To do:
Give back, word for word, the lines in the listing below from the one holding "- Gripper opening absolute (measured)" down to the one holding "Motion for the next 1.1", both ends included.

Excerpted records:
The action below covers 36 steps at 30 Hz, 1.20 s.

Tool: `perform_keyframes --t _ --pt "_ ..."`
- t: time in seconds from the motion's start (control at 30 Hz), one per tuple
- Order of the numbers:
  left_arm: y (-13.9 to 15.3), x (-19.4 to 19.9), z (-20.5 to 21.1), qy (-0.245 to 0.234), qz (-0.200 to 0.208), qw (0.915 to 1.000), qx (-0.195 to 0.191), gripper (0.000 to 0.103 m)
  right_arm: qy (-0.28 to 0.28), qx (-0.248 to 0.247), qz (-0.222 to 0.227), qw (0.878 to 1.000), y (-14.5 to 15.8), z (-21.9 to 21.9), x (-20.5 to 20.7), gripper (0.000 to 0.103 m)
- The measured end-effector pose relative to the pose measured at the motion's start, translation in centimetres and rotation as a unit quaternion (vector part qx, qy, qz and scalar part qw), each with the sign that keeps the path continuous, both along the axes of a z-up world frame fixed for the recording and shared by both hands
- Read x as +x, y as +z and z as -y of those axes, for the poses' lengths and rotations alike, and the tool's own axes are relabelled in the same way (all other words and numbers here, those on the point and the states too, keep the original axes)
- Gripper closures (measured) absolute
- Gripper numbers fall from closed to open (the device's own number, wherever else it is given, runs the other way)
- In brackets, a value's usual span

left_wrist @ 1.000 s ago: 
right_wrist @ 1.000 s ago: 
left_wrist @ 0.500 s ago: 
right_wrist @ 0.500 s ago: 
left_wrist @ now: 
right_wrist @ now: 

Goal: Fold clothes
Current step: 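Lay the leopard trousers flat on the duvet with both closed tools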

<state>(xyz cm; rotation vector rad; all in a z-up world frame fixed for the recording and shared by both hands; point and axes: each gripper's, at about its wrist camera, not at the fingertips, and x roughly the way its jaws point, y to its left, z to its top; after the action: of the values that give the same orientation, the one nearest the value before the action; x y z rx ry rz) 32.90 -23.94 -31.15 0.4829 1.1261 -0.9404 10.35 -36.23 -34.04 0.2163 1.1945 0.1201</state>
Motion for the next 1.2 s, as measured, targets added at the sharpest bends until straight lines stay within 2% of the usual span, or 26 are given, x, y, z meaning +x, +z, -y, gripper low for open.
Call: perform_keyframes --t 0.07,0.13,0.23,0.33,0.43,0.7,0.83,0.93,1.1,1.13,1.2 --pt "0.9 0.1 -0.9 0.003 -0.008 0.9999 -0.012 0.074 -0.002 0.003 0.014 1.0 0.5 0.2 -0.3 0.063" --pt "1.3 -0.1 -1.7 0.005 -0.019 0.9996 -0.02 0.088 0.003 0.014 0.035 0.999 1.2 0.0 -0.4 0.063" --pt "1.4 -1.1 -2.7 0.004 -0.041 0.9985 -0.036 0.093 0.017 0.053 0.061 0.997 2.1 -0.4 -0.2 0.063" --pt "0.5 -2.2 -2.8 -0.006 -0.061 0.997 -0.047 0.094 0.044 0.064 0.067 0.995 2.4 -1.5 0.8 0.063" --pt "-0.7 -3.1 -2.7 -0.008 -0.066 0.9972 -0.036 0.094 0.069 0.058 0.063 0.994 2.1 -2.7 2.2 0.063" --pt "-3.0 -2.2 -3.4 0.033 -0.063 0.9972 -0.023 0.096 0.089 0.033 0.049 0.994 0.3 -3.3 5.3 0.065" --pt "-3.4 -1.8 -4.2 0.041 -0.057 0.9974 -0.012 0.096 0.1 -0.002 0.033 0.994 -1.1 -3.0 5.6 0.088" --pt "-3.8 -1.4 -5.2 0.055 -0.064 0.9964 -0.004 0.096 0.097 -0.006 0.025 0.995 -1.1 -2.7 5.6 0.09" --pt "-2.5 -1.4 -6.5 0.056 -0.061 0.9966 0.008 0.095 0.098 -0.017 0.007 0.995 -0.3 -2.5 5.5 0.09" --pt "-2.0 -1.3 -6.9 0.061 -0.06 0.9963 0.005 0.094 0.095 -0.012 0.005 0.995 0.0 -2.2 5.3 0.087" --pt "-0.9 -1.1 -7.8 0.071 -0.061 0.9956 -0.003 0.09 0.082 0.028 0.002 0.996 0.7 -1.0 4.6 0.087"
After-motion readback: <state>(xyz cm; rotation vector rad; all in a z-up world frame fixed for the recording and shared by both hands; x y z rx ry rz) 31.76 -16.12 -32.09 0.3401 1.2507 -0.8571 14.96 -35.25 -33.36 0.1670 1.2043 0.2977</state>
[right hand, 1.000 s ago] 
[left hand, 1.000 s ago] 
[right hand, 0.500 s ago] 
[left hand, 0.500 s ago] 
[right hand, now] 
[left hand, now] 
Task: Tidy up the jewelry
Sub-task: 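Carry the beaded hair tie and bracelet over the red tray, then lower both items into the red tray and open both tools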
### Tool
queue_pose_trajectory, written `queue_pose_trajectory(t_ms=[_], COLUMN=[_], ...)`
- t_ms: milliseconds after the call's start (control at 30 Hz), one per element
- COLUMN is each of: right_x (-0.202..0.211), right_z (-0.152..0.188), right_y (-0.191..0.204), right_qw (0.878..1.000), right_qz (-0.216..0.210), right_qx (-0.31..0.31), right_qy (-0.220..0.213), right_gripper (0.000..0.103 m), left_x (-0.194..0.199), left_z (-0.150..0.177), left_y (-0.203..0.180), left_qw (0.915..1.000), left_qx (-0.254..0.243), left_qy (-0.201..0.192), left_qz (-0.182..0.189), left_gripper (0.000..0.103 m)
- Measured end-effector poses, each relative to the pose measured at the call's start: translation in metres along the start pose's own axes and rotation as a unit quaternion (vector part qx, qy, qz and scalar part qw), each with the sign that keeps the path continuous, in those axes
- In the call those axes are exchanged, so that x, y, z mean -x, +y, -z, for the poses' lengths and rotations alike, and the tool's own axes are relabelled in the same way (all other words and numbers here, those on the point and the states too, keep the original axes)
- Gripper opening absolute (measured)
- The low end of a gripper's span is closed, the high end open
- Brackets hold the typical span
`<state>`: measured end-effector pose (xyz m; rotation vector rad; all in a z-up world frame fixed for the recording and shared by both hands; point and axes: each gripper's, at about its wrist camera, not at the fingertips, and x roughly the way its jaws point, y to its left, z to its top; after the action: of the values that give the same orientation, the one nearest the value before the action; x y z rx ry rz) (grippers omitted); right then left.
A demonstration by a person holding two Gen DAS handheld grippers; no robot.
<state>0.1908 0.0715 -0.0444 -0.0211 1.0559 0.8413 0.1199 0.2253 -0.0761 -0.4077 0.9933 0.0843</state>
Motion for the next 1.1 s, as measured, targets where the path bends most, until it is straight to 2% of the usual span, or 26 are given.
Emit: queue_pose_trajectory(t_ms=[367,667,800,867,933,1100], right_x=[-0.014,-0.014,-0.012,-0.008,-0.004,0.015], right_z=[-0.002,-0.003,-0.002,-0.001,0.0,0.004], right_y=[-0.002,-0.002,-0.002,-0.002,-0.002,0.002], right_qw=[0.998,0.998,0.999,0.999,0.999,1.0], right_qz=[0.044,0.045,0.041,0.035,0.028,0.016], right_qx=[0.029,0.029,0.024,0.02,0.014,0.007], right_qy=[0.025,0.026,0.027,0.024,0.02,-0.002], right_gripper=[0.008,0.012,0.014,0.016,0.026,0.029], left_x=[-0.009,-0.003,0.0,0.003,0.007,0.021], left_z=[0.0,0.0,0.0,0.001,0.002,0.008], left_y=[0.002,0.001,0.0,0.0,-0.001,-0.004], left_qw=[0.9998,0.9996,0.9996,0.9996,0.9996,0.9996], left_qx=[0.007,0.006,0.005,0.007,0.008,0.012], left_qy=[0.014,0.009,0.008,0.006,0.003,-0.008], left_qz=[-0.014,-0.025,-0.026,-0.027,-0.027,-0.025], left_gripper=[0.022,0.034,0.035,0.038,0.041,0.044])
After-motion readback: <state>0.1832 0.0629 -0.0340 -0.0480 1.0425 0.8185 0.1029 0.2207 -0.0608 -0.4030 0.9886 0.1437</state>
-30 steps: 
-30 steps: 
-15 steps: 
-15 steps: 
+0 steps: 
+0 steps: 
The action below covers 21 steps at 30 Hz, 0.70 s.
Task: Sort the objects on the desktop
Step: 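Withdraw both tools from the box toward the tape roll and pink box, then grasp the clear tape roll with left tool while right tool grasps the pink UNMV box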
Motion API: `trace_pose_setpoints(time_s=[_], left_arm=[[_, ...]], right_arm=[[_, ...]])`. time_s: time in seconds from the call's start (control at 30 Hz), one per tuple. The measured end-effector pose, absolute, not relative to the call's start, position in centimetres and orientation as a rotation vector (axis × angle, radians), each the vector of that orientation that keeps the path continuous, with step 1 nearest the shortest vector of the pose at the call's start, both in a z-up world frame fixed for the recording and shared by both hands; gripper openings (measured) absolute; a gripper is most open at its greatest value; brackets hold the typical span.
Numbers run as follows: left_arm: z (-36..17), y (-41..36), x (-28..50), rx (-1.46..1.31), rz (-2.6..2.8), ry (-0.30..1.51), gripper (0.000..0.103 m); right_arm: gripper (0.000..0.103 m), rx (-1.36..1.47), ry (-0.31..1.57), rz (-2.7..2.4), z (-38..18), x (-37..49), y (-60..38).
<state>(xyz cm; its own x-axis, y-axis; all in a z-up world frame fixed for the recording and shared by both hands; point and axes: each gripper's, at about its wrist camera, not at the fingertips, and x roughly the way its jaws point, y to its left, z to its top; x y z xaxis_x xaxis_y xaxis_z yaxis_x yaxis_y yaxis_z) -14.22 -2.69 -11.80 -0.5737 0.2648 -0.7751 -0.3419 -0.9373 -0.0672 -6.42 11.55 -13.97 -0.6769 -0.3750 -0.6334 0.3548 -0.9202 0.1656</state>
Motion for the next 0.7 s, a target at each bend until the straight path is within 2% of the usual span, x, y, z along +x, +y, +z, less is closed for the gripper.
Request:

Written response:
- Gripper opening absolute (measured)
- The low end of a gripper's span is closed, the high end open
- Brackets hold the typical span
`<state>`: measured end-effector pose (xyz m; rotation vector rad; all in a z-up world frame fixed for the recording and shared by both hands; point and axes: each gripper's, at about its wrist camera, not at the fingertips, and x roughly the way its jaws point, y to its left, z to its top; after the action: of the values that give the same orientation, the one nearest the value before the action; x y z rx ry rz) (grippers omitted); right then left.
A demonstration by a person holding two Gen DAS handheld grippers; no robot.
<state>0.1908 0.0715 -0.0444 -0.0211 1.0559 0.8413 0.1199 0.2253 -0.0761 -0.4077 0.9933 0.0843</state>
Motion for the next 1.1 s, as measured, targets where the path bends most, until it is straight to 2% of the usual span, or 26 are given.

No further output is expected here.